** Dataset entries **
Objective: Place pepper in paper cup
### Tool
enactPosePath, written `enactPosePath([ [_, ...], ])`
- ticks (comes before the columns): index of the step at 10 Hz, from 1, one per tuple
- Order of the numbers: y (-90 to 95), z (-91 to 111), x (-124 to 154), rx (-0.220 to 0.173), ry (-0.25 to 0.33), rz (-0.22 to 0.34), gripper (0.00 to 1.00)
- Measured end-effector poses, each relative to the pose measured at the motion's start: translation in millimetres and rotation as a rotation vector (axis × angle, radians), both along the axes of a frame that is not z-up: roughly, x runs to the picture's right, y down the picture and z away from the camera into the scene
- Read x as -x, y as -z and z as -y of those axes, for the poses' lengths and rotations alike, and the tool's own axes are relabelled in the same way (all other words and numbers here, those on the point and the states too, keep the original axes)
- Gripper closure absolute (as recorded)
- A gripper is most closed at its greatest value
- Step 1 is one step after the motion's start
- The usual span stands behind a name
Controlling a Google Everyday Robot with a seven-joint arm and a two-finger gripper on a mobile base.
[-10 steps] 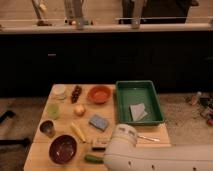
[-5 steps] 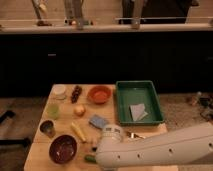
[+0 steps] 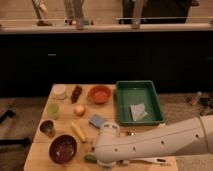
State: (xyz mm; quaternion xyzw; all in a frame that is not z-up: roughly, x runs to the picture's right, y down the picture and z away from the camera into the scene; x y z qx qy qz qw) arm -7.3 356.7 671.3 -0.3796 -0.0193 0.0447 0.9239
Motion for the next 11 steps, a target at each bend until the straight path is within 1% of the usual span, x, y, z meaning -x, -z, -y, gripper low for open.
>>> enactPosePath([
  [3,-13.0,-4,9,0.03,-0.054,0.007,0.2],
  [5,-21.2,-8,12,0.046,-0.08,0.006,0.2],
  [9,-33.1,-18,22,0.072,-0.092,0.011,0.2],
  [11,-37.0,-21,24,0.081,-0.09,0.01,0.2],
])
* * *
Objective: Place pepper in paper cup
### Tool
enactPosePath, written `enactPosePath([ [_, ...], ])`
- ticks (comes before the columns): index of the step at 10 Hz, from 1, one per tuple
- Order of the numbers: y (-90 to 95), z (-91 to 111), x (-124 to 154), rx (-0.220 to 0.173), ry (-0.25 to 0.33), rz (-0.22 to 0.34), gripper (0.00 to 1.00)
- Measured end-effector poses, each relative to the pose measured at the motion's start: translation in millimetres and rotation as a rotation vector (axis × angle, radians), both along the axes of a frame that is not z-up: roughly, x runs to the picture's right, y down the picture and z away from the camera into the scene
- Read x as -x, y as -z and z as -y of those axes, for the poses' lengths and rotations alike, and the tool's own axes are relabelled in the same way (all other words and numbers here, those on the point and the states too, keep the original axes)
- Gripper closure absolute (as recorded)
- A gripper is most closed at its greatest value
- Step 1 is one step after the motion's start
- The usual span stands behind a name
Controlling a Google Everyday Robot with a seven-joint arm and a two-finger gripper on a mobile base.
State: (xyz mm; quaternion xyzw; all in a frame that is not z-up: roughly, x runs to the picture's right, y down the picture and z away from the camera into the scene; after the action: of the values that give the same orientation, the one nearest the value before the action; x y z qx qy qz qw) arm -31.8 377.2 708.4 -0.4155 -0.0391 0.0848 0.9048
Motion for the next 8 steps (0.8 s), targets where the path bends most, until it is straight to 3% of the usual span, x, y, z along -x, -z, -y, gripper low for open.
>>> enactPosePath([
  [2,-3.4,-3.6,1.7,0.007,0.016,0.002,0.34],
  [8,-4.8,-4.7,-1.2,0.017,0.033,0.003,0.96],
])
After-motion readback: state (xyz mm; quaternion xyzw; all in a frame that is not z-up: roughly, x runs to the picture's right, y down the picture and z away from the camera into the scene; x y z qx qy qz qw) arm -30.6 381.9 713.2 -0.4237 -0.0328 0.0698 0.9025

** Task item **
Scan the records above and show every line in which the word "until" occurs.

** Result of this exercise **
Motion for the next 11 steps, a target at each bend until the straight path is within 1% of the usual span, x, y, z meaning -x, -z, -y, gripper low for open.
Motion for the next 8 steps (0.8 s), targets where the path bends most, until it is straight to 3% of the usual span, x, y, z along -x, -z, -y, gripper low for open.

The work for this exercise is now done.